EXERCISE DIRECTIONS: How many separate lines of the data contain "orange"? Give the count and nothing else.
MATERIAL SUPPLIED START
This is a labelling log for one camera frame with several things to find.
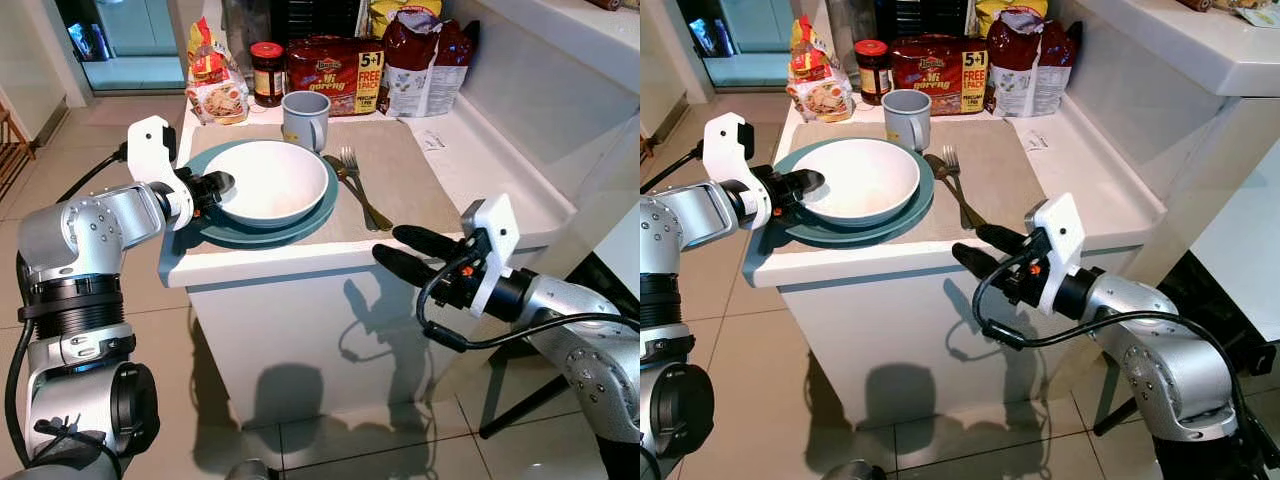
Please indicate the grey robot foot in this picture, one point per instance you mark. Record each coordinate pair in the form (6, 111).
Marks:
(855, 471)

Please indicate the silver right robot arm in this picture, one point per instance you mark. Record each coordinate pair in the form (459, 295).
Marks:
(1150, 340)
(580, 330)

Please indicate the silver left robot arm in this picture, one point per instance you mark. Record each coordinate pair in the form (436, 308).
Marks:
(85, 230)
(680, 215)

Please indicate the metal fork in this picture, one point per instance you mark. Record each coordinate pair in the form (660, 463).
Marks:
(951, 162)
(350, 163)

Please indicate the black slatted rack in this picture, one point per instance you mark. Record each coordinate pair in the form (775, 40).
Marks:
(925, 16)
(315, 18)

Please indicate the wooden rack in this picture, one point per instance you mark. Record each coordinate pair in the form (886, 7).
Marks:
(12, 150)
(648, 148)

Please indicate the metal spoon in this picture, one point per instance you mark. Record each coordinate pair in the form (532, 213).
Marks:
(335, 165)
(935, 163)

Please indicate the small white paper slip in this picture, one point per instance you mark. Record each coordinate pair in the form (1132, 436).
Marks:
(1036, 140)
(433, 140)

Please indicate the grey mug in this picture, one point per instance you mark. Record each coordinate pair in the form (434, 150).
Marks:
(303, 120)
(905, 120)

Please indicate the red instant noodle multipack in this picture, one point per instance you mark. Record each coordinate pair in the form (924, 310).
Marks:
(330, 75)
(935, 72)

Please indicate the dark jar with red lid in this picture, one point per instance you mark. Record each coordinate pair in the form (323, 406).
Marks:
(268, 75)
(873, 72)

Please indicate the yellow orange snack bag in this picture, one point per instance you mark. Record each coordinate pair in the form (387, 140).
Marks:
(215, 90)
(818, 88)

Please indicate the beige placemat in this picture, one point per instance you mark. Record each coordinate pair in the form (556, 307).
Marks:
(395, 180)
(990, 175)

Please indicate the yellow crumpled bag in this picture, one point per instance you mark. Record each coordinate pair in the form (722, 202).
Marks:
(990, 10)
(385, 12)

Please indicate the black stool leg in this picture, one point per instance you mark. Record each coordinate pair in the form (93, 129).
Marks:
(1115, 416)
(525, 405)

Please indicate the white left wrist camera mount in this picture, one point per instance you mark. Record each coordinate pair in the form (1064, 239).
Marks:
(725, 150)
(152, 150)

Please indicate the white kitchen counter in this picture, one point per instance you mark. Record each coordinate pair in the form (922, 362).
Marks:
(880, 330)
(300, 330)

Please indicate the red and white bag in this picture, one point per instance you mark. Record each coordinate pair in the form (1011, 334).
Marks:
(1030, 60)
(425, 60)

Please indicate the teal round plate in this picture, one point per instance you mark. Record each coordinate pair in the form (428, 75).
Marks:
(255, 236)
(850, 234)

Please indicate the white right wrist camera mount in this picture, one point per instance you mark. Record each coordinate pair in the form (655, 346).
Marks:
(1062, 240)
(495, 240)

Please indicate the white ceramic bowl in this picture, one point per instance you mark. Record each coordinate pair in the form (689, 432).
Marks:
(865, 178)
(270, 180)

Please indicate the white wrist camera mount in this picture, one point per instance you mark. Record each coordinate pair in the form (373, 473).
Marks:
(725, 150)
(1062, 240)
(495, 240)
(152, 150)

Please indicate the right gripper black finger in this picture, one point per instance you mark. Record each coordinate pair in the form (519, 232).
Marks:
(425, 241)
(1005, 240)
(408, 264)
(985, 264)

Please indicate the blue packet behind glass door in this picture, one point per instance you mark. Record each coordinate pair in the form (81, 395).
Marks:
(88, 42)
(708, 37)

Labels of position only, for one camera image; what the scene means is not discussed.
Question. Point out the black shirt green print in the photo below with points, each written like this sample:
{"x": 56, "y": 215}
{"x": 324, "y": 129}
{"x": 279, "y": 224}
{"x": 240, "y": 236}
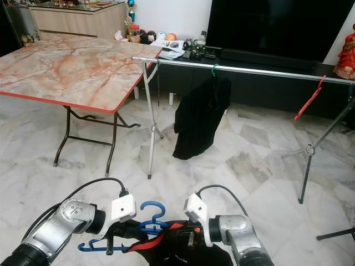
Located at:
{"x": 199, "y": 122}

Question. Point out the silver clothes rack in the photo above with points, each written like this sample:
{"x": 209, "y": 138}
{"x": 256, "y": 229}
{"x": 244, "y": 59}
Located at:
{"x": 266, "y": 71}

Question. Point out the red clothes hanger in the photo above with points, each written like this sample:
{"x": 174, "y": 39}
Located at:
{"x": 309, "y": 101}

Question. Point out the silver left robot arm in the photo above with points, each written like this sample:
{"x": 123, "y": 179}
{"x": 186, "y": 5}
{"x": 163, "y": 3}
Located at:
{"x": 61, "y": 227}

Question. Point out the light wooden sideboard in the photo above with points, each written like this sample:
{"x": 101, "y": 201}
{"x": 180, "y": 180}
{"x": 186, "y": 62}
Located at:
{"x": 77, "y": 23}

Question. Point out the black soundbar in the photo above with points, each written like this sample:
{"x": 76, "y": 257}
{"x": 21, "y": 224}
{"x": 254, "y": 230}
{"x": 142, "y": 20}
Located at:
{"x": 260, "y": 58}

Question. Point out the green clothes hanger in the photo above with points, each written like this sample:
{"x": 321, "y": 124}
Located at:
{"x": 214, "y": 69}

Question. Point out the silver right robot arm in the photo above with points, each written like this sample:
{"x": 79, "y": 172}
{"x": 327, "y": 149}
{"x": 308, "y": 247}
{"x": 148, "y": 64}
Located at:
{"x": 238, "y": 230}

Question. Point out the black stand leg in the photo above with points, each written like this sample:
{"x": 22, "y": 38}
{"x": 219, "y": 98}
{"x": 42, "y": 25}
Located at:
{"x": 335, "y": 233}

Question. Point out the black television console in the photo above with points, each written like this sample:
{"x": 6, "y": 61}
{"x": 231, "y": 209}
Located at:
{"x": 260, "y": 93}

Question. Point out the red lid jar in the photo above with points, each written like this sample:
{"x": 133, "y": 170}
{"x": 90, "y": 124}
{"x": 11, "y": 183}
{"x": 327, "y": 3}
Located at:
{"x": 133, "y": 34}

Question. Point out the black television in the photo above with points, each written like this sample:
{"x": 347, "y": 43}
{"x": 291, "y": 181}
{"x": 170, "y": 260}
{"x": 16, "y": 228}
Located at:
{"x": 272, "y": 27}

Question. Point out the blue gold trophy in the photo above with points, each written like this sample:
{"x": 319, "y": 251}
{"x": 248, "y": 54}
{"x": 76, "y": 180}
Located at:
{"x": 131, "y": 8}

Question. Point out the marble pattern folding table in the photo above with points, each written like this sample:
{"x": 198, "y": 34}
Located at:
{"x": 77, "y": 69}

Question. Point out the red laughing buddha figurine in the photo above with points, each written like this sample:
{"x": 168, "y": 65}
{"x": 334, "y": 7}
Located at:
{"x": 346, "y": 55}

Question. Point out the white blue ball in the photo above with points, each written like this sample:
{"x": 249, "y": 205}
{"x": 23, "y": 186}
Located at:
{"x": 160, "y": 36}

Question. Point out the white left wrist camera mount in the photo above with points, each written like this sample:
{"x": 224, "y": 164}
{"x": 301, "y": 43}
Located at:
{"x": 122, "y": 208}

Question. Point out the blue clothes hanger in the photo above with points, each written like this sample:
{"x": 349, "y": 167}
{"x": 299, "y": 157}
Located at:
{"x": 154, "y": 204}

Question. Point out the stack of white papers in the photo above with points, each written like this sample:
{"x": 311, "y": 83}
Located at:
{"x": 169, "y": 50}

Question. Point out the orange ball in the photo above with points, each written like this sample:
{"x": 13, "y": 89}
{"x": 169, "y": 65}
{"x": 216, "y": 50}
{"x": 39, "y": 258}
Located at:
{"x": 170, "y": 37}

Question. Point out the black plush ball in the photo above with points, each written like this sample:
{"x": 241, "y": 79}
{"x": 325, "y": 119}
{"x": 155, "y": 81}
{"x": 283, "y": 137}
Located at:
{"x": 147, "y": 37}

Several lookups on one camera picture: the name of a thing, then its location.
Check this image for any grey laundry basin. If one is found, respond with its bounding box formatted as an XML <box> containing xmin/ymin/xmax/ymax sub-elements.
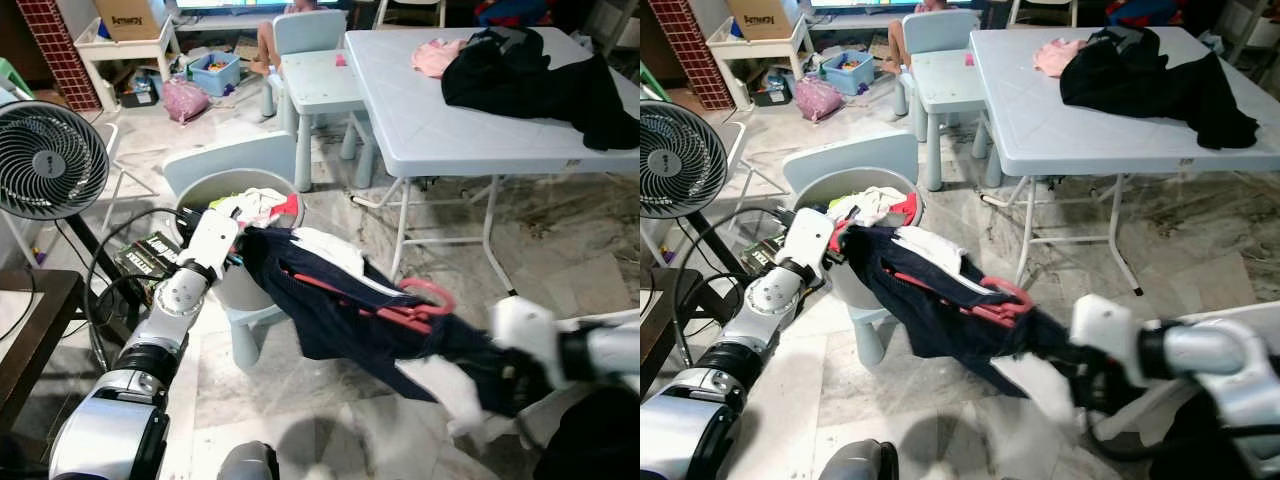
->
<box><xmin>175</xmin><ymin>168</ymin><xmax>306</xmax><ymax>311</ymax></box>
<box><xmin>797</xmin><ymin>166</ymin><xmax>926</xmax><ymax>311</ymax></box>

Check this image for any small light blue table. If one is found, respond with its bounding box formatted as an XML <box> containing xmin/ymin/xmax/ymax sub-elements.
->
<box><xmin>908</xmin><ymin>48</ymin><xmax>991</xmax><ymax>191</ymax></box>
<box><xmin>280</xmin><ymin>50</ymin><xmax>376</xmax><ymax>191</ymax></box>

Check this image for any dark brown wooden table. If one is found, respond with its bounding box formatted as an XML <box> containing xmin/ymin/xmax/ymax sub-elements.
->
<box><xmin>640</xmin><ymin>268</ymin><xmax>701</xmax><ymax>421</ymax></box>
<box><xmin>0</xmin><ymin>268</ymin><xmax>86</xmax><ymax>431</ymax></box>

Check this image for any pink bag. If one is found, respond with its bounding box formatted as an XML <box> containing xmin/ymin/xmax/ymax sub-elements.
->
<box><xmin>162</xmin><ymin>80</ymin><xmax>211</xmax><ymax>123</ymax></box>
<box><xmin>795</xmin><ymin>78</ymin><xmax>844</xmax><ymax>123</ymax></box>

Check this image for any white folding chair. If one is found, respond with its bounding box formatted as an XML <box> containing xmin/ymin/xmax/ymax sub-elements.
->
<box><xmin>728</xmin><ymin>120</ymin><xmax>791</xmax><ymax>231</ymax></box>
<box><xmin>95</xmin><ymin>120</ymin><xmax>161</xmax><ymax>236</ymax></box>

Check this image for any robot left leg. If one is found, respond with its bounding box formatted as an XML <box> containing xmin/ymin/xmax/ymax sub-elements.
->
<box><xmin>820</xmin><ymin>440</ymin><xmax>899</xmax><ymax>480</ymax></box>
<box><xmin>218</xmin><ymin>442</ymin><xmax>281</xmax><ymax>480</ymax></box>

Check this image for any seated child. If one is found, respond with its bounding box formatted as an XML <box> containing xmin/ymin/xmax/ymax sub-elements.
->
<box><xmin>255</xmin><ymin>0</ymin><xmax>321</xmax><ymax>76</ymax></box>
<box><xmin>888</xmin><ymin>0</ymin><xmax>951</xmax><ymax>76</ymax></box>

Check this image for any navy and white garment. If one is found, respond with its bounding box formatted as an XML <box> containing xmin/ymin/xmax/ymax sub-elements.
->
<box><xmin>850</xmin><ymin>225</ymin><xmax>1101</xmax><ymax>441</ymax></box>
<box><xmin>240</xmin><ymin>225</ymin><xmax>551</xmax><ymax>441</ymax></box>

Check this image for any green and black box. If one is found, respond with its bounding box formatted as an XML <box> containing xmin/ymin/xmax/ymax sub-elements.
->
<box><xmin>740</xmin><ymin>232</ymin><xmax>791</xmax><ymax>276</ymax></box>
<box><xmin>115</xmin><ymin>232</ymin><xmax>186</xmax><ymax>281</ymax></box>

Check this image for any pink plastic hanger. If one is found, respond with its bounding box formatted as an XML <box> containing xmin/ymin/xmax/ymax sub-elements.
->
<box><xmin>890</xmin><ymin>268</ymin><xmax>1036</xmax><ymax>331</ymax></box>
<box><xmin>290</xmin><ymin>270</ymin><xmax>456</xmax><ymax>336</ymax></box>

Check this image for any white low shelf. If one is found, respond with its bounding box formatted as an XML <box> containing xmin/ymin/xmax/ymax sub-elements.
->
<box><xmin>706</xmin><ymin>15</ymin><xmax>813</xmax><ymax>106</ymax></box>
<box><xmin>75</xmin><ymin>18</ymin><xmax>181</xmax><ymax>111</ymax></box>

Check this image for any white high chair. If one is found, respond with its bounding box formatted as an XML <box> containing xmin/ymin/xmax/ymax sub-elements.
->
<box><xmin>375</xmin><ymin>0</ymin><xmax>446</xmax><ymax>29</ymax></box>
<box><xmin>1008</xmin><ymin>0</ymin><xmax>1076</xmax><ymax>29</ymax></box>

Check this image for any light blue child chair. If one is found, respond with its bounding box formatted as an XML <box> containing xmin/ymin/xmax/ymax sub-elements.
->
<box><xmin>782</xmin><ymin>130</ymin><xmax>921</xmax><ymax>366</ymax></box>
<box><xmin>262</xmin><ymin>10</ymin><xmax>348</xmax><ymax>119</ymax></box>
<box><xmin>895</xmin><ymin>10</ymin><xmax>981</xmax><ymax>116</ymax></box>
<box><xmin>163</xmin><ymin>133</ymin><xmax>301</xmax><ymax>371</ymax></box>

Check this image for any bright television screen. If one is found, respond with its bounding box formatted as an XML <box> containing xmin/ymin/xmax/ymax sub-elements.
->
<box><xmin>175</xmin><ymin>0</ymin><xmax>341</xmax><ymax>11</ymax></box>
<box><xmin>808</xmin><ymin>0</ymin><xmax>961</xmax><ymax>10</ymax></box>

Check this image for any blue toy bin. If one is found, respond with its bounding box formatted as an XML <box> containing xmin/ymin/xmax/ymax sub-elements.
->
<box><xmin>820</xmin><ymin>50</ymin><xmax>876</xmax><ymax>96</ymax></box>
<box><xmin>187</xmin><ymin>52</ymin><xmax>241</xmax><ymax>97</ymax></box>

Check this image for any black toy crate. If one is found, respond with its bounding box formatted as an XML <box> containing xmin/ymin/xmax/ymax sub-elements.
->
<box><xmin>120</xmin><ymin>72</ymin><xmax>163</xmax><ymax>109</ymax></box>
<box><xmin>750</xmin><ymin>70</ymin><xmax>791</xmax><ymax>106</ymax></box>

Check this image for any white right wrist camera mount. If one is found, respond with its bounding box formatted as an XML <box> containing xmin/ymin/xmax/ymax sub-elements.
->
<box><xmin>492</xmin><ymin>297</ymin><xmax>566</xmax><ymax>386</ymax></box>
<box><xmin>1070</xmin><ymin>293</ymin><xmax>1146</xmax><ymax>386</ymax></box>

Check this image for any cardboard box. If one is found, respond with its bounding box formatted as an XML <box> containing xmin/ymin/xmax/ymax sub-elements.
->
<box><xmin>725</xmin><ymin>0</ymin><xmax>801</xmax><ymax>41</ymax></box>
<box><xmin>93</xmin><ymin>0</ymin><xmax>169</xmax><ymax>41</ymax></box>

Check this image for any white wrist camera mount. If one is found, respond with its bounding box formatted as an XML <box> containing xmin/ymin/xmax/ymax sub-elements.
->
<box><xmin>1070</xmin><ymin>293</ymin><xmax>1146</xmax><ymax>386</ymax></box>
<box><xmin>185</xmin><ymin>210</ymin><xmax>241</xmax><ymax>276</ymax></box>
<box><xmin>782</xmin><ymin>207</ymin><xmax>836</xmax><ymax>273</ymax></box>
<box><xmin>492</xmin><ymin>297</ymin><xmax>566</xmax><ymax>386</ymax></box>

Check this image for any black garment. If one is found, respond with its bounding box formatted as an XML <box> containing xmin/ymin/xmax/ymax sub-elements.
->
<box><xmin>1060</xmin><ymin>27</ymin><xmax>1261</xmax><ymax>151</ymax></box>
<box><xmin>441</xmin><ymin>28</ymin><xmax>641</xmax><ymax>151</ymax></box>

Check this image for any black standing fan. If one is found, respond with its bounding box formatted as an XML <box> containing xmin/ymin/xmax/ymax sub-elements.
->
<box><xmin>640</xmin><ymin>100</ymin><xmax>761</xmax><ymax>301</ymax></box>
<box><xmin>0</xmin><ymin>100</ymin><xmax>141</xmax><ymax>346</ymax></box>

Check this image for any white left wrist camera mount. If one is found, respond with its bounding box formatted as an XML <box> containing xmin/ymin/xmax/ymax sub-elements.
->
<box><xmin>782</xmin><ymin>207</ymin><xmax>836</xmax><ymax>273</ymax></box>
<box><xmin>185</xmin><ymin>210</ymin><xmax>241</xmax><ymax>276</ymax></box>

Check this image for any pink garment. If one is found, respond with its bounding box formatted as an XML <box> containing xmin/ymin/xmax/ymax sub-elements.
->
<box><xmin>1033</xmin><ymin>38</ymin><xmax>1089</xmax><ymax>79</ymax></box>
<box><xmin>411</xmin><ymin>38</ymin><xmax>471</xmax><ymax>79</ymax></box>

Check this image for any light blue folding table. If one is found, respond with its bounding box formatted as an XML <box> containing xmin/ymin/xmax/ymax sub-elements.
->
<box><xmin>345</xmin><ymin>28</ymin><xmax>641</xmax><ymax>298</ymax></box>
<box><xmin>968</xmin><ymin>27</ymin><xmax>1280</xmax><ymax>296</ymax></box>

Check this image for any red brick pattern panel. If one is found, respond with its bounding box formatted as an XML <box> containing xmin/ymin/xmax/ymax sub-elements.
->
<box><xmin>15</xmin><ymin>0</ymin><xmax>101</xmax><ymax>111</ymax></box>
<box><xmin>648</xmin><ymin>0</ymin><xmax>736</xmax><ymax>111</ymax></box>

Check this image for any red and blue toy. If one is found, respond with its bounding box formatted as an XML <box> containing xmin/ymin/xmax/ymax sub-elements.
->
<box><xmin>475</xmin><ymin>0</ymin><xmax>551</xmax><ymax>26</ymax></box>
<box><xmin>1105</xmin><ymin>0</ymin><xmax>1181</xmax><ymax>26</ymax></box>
MATERIAL SUPPLIED END
RESPONSE: 2